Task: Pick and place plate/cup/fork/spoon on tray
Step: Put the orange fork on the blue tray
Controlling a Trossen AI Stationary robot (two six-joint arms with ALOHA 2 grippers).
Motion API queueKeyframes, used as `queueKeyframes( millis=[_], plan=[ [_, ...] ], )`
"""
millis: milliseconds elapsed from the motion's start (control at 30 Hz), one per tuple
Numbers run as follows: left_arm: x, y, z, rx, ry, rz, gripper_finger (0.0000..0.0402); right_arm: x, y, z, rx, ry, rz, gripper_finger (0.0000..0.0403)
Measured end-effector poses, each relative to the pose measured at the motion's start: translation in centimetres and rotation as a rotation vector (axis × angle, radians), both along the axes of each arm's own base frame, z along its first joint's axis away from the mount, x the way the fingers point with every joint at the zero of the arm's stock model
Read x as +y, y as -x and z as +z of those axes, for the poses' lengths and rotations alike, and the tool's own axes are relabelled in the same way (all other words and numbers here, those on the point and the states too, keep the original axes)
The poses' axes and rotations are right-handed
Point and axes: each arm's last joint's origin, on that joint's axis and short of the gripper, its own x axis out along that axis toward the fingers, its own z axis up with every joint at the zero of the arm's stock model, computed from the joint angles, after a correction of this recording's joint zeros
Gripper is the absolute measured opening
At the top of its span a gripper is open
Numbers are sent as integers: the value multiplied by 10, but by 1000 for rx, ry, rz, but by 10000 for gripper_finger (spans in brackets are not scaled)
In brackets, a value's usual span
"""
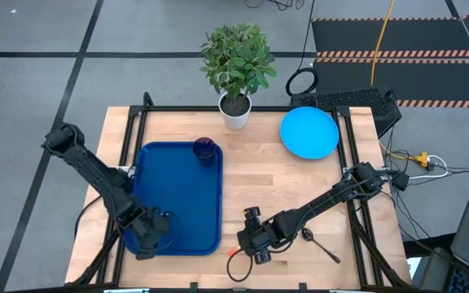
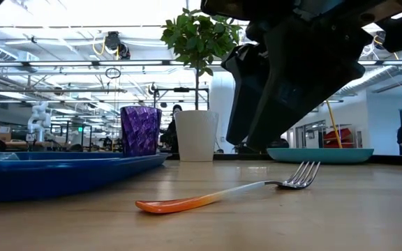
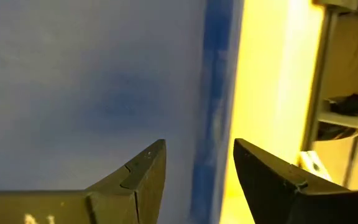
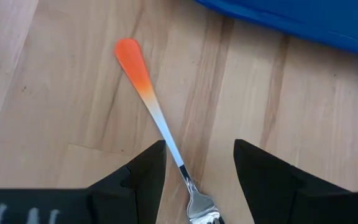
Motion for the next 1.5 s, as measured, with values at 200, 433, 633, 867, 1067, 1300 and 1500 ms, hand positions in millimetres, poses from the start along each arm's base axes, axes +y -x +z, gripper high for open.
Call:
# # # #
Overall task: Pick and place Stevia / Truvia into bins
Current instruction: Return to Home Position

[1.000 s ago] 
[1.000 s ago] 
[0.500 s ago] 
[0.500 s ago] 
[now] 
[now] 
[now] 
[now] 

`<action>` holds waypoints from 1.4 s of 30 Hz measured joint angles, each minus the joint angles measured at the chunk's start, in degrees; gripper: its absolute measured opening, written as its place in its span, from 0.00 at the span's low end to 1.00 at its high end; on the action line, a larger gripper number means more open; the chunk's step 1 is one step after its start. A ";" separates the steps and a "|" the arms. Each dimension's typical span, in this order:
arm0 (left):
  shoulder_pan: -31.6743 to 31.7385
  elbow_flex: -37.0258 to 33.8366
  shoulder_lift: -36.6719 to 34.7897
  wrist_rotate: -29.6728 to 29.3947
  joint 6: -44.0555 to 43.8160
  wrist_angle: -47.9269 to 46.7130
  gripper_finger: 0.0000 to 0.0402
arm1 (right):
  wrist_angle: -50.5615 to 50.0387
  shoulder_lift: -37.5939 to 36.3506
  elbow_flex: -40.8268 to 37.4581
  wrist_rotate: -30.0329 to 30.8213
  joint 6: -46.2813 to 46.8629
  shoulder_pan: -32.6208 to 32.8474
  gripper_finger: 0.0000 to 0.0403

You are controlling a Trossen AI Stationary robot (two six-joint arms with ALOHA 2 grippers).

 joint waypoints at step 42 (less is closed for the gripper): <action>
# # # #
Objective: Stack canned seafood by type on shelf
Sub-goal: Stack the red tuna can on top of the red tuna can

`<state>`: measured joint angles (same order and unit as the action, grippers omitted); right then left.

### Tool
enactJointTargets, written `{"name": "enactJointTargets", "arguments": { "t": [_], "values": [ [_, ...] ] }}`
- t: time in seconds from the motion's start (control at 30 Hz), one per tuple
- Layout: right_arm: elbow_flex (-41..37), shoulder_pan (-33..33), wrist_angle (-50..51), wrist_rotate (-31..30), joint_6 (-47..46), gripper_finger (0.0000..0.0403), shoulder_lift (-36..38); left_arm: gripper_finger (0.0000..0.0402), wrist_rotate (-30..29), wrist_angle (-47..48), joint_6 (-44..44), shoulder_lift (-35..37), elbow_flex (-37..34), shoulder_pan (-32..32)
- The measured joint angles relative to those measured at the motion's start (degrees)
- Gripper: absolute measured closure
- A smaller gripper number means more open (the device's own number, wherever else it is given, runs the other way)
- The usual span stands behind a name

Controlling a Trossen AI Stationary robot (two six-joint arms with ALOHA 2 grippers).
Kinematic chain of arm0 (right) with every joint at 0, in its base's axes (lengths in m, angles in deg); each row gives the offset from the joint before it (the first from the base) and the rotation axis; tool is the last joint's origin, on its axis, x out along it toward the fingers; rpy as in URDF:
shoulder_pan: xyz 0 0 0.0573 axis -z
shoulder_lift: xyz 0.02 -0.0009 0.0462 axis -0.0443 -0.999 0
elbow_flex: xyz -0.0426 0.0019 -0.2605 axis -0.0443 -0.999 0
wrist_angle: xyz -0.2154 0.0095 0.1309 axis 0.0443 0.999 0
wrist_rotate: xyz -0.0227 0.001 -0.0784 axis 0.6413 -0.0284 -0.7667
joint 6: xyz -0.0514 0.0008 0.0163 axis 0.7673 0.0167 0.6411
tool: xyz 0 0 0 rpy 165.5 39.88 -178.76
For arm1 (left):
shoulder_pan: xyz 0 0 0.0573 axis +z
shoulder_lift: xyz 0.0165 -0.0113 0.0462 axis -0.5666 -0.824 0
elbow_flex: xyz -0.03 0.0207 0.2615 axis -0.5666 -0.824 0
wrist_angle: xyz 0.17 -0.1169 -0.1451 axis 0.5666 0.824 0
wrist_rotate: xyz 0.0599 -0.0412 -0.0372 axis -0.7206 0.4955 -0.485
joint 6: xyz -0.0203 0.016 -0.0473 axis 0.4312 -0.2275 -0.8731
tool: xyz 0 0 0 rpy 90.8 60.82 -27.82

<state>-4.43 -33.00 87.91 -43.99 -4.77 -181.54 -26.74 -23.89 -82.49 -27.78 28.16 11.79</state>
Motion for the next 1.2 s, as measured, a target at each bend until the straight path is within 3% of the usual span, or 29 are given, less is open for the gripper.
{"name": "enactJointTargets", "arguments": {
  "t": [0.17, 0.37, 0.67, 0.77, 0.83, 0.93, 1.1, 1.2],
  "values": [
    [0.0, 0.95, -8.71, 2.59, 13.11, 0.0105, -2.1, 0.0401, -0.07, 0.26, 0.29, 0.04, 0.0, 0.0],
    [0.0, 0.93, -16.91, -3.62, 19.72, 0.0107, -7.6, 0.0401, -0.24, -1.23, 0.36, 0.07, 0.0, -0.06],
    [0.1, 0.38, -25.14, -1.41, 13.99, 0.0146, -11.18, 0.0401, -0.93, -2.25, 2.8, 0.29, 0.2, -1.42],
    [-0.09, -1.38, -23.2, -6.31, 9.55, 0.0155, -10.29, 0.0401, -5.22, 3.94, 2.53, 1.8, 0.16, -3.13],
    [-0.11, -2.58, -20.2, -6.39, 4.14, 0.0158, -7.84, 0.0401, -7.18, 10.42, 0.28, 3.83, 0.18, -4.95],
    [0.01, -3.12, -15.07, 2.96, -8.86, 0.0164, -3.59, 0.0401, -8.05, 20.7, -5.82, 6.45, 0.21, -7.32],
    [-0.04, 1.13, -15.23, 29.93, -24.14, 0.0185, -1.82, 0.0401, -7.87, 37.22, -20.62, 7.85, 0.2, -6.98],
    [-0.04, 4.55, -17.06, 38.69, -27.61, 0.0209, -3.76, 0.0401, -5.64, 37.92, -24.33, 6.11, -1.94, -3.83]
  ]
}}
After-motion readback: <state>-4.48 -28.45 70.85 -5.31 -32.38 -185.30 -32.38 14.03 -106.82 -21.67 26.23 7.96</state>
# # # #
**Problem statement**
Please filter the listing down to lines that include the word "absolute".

**Solution below**
Gripper is the absolute measured opening
`<action>` holds waypoints from 1.4 s of 30 Hz measured joint angles, each minus the joint angles measured at the chunk's start, in degrees; gripper: its absolute measured opening, written as its place in its span, from 0.00 at the span's low end to 1.00 at its high end; on the action line, a larger gripper number means more open; the chunk's step 1 is one step after its start. A ";" separates the steps and a "|" the arms. Each dimension's typical span, in this order:
- Gripper: absolute measured closure

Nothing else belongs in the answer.